TASK TO COMPLETE:
Within the data beneath, some lines may hold the word "horizontal". Give the number of those lines and nothing else.

[Stored items]
---*---

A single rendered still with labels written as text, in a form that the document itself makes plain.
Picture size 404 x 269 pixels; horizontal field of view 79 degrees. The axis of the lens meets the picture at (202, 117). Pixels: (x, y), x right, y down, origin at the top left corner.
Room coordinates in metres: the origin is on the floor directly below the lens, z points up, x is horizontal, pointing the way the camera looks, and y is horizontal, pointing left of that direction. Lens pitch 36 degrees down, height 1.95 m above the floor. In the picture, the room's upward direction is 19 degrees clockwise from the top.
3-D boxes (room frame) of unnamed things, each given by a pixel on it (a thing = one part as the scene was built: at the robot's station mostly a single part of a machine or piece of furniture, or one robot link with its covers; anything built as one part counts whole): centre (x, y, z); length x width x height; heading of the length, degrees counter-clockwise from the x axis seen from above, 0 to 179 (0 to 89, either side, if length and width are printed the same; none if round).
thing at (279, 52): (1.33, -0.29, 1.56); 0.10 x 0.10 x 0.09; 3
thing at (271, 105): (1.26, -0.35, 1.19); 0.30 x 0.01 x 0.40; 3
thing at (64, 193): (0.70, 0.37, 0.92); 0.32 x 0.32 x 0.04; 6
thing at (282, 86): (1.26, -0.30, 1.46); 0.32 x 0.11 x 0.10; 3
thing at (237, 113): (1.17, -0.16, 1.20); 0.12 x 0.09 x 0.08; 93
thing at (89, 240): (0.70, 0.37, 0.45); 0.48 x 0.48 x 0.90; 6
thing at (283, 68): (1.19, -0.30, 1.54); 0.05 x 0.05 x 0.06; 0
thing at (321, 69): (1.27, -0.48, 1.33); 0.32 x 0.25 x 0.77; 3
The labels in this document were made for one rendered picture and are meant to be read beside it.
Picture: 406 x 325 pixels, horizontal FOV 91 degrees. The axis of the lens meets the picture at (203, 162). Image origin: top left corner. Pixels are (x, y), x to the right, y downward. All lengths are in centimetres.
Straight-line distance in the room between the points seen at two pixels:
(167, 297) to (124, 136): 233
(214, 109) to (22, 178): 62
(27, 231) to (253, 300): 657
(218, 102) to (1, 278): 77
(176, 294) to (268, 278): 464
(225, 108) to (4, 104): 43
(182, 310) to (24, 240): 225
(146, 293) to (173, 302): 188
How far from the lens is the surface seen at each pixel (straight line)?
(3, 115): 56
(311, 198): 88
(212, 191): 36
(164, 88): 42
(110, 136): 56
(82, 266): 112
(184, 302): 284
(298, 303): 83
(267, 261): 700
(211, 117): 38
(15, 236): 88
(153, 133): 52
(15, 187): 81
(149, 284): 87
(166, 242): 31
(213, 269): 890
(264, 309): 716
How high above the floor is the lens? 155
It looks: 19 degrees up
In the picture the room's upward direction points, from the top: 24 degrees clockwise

---*---

RESPONSE TO THE TASK:
3